And papers and scrapers,

And slippers and nippers,

And sashes and taches,

And money and honey.

And screens and machines,

And ferns and epergnes,

And coseys and poseys,

And lamps and stamps,

And games and frames,

And spoons and balloons,

And quilts and stilts,

And yachts and whatnots,

And telephones and microphones,

And phonographs and photographs,

And oleographs and chromographs,

And telescopes and stereoscopes,

And pinafores and battledores,

And lemonade and gingerade,

And cheffoniers and caffetiers,

And letter racks and knickknacks,

And cocoatina and farina,

And barometers and thermometers,

And refrigerators and perambulators,

And chrysanthemums and kettle-drums,

And pelargoniums and harmoniums,

And canaries and cassowaries,

And clocks and socks and frocks.

And stools and wools and tools,

And bibs and cribs and nibs.

And rugs and jugs and mugs,

And muffs and cuffs and stuffs,

And caps and maps and scraps,

And thus without ceasing and ever increasing,

I might go on telling what things we’ll be selling,

If they only come here, from near and afar,

To make most successful the Sandown Bazaar!

W. J. Craig. 1879.


In November, 1879, the Editor of The World selected Southey’s Cataract of Lodore as the original for a Parody Competition, on the subject of The Home Rulers, and the following parodies were printed:—

First Prize.

Is it how the Home Rulers,

Make spaches, me boys?

Whist! I’ll tell ye the tale

In a ‘three-cornered’ rhyme,

Wid the laste taste, iv brogue—

Be the mortial, its prime!

Where they riz thim quare clothes,

Sorra, one iv me knows!

Their wondherful ‘caubeens,’

Their illegant ‘dhudeens,’

Their rings and sich things,

But we saw them wid joy

Comin’ over the bogs,

In sich beautiful togs,

Each a broth iv a boy.

So they kem walking,

Chattering and talking,

Wid ivery long word

That iver ye heard,

Blarneying and fighting,

Dividing, uniting;

Wid the finest iv action

Explaining and proving,

All scruples removing,

To their own satisfaction.

Stamping, hurrahing,

Erin-go-bragh-ing,

Jumping and pushing,

Wildly ‘hoorooshing,’

Shaking shillalies,

Brandishing ‘dailies,’

Tearing their hair,

Sawing the air

(Be jabers, ’twas quare!)

Storming and raving,

Deluding, ‘desaving—’

Demosthenes would have been struck with despair.

Objecting, correcting,

Defying, denying,

Remarking and barking,

And shouting and spouting,

Rebelling and yelling and telling,

And growling and howling and scowling,

Deriding, deciding, and chiding and hiding,

Rejecting, reflecting, projecting, directing,

Refusing, abusing, confusing, amusing,

An’ taching and praching and shaking and spaking,

Wid the gift of the gab such a shindy awaking,

That the author of mischief might listen wid joy—

That’s the way the Home Rulers make spaches, me boy.
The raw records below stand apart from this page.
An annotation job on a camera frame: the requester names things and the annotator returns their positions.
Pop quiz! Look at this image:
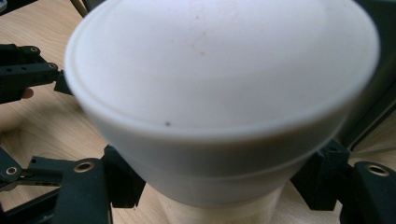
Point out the white lid jar yellow powder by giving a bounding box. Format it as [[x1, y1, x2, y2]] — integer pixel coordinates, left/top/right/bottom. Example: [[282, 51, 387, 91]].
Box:
[[64, 0, 381, 224]]

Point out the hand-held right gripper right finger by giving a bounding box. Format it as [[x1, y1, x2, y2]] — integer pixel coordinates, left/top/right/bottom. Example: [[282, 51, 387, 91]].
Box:
[[290, 139, 396, 224]]

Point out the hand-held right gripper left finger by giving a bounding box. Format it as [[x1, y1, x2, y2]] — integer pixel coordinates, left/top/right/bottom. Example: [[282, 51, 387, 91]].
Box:
[[51, 144, 147, 224]]
(Miss Story.) FABULA SED VERA.

Second Prize.

How do the Home Rulers behave in the House.

Here they come broguing,

Together colloquing,

Here jangling and wrangling,

The Queen’s English mangling,

Staircase and hall and lobby along:

Execrating, dilating,

On methods of baiting,

The Sassenach foe for their fancied wrong.

Then rising and bawling,

Caterwauling and squalling,

Perspiring, untiring,

And sputtering and spluttering,

With ceaseless outpour,

Blustering and flustering,

Explanation mistrusting,

A sight full disgusting,

Amazing, gorge-raising,

Half crazing the House by their senseless uproar.

For dry rot eternal

Commend me to Parnell:

For bosh by the gallon,

Go listen to Callan;

Like a train in a tunnel

Is the voice of O’Donnell;

For imbecile vigour

Unrivalled is Biggar.

Nagging and bragging,

And canting and ranting,

Speech-prolonging, sing-songing.

Face-contorting and snorting,

And stranger espying,

In gallery prying,

Mispronouncing and bouncing and flouncing,

Impeding Bill-reading proceeding,

And scorning the dawning of morning,

Rage inducing, time-losing, abusing,

Naught-revering but jeering and sneering.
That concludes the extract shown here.